[MATERIAL SUPPLIED]

= = = =

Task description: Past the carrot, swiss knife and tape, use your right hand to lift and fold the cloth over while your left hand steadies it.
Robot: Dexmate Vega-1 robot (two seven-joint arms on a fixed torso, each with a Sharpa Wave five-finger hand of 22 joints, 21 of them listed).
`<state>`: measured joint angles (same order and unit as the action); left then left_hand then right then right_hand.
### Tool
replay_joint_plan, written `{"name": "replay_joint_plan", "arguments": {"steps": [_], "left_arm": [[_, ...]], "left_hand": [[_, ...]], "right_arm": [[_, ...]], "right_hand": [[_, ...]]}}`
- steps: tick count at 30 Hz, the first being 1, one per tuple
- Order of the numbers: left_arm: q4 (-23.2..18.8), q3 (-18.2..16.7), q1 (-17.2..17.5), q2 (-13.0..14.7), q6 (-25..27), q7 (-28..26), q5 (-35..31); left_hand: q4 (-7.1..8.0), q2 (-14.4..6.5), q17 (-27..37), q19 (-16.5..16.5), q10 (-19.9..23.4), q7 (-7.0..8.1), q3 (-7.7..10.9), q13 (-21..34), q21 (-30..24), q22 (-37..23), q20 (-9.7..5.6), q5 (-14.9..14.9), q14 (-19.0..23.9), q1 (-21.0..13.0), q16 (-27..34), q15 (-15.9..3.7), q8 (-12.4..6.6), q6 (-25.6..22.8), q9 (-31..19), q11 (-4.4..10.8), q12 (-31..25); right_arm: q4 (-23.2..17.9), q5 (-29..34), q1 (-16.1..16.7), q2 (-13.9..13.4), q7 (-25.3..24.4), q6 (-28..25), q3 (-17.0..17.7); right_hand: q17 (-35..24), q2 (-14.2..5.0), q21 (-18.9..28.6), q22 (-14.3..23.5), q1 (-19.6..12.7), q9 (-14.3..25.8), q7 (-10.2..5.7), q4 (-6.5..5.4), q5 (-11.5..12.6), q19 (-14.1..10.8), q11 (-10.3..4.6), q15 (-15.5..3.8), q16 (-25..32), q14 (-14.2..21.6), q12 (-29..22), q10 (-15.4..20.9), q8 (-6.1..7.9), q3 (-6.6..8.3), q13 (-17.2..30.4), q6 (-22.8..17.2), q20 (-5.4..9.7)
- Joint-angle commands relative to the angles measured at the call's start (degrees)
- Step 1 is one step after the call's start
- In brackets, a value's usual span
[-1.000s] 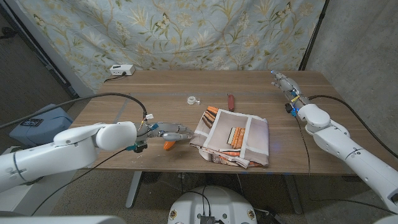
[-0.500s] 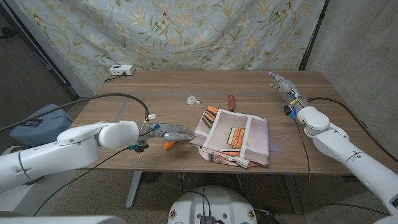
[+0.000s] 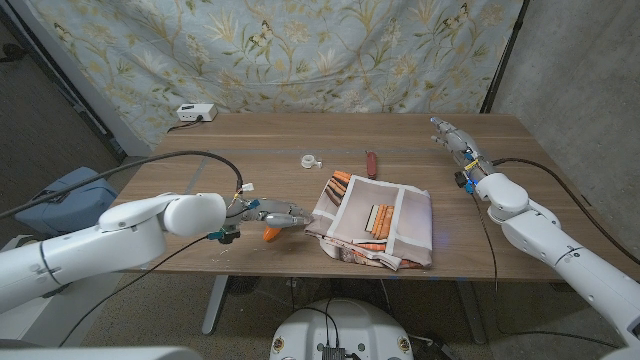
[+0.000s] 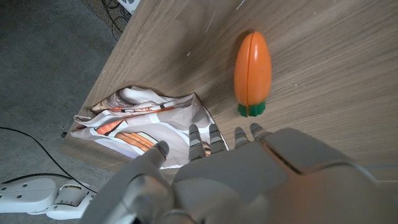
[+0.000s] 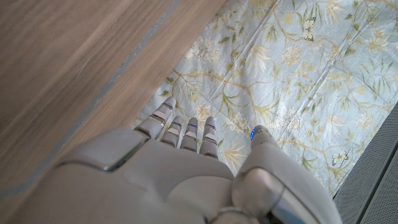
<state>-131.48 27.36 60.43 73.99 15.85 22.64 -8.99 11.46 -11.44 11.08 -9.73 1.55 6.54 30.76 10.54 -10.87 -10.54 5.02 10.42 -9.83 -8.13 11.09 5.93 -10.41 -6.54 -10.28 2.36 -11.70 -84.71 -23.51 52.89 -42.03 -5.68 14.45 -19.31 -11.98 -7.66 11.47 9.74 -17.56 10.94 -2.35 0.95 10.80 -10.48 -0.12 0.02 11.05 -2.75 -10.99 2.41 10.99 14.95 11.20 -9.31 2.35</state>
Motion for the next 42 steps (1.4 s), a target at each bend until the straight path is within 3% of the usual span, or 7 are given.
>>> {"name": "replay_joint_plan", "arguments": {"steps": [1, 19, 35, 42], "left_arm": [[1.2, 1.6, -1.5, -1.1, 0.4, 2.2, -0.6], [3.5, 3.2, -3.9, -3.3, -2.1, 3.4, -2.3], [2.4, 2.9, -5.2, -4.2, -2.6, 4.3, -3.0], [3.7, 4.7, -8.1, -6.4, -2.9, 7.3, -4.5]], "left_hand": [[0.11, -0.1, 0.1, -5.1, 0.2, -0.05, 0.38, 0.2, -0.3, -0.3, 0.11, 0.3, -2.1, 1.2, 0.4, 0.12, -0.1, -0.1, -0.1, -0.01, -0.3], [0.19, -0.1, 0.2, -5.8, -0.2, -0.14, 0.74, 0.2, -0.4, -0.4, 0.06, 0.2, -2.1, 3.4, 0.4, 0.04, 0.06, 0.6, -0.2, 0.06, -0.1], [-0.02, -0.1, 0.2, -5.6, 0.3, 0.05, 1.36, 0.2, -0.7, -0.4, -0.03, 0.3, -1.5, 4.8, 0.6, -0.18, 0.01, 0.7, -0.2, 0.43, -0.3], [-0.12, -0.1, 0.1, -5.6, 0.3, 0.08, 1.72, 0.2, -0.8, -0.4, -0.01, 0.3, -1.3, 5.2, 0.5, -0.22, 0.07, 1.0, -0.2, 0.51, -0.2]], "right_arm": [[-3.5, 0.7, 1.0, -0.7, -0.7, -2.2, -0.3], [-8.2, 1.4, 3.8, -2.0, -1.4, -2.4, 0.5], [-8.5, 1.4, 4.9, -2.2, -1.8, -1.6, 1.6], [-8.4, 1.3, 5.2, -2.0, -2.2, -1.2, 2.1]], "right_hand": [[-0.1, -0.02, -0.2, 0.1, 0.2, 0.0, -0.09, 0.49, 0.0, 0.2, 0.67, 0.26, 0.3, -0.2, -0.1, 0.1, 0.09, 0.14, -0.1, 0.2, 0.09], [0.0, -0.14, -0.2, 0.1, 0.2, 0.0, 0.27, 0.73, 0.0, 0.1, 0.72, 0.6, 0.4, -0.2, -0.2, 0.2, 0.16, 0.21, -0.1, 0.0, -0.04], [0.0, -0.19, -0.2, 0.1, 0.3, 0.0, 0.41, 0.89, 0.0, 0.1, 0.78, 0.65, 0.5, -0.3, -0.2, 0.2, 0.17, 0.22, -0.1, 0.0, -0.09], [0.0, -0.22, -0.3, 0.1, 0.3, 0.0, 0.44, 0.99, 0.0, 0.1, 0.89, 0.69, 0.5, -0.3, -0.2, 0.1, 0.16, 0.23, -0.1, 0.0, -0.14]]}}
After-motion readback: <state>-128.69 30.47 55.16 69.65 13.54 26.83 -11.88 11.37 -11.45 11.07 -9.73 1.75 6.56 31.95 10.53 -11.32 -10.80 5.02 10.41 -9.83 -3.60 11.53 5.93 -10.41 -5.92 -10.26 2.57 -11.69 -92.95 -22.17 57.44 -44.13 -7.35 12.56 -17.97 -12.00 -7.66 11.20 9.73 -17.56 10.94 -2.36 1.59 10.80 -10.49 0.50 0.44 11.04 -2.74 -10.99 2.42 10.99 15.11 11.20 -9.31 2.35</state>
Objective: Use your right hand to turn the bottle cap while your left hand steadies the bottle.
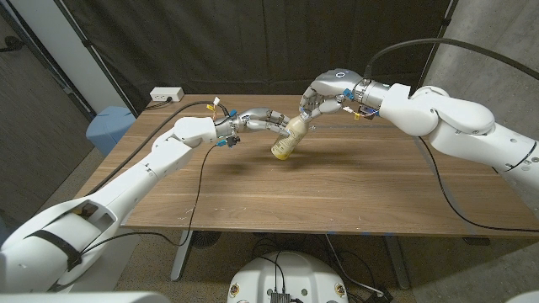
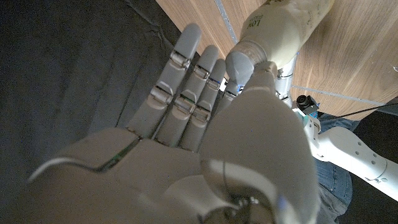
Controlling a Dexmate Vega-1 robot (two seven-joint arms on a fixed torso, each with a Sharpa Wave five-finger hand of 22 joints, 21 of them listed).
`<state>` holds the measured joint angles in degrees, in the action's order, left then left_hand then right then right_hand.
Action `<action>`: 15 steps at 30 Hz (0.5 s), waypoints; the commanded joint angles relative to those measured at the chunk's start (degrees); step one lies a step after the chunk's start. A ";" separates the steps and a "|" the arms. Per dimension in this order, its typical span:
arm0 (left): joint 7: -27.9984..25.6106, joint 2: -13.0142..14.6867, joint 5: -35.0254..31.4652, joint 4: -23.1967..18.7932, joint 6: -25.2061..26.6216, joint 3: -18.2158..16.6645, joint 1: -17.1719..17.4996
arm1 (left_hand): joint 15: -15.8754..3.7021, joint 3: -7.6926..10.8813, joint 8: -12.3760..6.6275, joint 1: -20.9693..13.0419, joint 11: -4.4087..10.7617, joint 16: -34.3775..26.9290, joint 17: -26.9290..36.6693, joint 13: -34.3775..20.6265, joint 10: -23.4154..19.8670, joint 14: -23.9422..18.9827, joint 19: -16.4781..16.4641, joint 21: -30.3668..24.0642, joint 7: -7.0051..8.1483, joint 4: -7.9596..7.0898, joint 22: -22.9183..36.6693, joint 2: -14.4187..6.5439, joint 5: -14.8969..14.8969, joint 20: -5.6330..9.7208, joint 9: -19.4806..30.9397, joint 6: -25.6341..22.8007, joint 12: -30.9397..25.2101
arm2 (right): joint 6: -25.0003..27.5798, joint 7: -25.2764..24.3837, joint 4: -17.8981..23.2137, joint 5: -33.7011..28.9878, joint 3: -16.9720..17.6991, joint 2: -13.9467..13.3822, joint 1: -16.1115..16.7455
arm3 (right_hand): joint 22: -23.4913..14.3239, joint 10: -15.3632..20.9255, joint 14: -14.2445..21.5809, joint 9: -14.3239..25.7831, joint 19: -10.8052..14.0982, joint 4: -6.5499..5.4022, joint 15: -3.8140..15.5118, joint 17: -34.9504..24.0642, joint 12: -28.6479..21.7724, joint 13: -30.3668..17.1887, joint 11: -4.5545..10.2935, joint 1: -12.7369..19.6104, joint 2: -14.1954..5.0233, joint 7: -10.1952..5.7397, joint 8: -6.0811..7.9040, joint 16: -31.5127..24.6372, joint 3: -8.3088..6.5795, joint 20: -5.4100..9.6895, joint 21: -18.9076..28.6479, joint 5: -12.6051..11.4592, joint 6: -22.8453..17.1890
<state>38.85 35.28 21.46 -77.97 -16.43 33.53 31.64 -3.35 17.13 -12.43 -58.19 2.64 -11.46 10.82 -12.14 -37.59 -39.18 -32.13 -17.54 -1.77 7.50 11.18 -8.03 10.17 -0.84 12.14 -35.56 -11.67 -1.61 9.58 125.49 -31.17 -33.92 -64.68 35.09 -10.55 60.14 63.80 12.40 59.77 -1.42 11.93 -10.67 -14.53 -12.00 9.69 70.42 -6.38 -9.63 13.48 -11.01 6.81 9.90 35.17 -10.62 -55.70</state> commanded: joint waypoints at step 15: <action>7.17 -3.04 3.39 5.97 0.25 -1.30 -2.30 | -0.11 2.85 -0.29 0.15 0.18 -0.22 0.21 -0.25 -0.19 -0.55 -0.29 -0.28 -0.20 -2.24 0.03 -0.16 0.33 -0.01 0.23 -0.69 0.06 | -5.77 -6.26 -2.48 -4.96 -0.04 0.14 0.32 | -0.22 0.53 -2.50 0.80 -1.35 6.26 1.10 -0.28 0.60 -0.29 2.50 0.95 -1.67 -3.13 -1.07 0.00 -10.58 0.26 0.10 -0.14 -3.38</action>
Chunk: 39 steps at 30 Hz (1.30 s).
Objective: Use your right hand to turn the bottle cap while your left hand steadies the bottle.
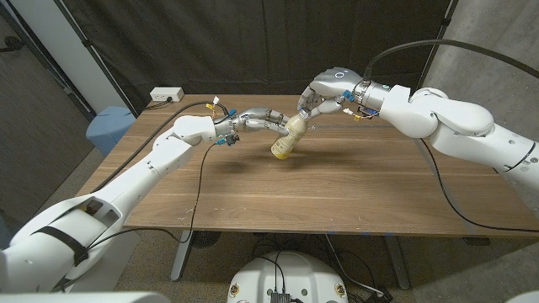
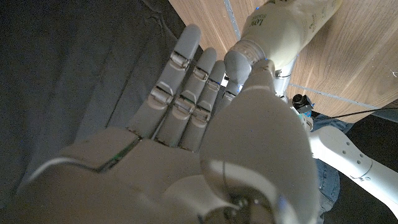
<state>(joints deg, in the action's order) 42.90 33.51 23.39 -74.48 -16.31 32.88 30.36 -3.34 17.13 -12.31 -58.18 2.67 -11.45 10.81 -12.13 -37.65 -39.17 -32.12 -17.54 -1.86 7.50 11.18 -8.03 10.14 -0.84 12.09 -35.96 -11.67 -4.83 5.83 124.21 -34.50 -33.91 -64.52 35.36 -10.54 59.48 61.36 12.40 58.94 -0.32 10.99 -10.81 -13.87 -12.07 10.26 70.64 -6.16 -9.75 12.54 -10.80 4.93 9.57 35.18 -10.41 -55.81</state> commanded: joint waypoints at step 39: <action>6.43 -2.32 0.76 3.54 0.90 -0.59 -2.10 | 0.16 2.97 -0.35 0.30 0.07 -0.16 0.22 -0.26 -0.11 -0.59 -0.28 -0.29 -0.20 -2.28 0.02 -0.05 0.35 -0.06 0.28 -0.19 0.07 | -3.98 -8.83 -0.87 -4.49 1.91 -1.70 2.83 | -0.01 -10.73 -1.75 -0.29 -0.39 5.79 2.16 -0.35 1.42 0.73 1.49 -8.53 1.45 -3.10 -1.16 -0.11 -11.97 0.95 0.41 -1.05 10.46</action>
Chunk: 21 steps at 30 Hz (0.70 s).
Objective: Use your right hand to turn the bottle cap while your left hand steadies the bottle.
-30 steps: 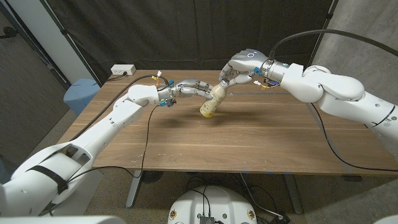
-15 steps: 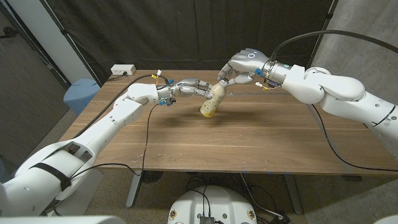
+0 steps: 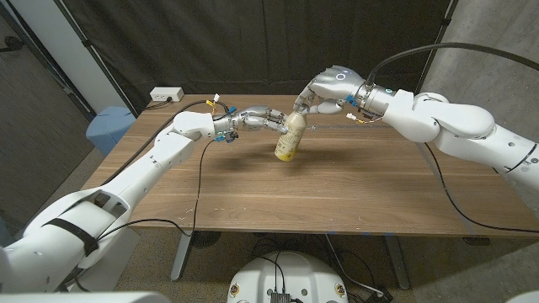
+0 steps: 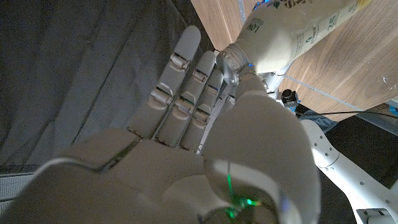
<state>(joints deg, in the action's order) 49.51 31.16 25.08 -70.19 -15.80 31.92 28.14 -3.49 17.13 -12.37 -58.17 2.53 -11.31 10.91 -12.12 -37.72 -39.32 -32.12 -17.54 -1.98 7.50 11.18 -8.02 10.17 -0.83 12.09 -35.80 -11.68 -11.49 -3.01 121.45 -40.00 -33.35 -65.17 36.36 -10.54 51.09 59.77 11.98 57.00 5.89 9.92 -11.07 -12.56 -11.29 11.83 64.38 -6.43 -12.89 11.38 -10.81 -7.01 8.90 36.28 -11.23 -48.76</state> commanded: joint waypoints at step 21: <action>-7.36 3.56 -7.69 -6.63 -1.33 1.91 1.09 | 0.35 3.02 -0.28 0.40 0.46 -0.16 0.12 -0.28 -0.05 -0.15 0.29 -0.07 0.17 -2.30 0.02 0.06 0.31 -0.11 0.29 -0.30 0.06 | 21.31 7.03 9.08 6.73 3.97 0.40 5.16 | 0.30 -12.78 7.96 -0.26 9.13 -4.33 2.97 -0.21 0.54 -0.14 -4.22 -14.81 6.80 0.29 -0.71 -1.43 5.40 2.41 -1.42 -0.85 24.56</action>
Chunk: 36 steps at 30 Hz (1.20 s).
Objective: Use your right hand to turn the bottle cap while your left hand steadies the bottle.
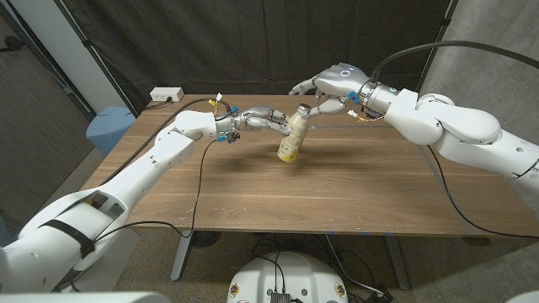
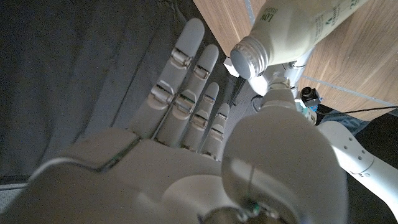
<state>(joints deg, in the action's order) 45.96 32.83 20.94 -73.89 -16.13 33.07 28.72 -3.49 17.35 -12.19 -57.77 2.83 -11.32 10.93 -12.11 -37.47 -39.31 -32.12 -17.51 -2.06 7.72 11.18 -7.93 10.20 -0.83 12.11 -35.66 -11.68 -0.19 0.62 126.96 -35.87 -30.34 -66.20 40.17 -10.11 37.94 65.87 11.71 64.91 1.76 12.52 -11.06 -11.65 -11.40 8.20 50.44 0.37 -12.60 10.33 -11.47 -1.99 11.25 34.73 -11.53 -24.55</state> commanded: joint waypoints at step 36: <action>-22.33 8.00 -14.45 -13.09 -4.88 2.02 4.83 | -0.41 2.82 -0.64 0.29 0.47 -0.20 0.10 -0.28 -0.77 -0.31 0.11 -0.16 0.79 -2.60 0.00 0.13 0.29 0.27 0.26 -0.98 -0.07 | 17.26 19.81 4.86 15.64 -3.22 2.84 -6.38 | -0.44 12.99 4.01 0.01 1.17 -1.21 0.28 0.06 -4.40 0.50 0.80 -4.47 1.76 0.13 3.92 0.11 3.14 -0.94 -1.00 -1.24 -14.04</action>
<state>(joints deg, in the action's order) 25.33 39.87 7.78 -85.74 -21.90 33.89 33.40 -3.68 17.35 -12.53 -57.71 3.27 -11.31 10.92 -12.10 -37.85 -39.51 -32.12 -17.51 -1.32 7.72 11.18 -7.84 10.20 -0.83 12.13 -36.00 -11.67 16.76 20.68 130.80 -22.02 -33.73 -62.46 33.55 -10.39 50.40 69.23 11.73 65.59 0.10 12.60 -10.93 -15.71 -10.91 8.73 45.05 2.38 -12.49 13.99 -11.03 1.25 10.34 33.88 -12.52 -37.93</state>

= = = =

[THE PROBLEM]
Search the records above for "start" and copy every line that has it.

[TASK RESPONSE]
- Joint-angle commands relative to the angles measured at the call's start (degrees)
- Step 1 is one step after the call's start
Action `<action>`: 15 steps at 30 Hz (0.5 s), waypoints; the commanded joint angles relative to those measured at the chunk's start (degrees); step one lies a step after the chunk's start. A ";" separates the steps and a "|" the arms. Per dimension in this order, its typical span:

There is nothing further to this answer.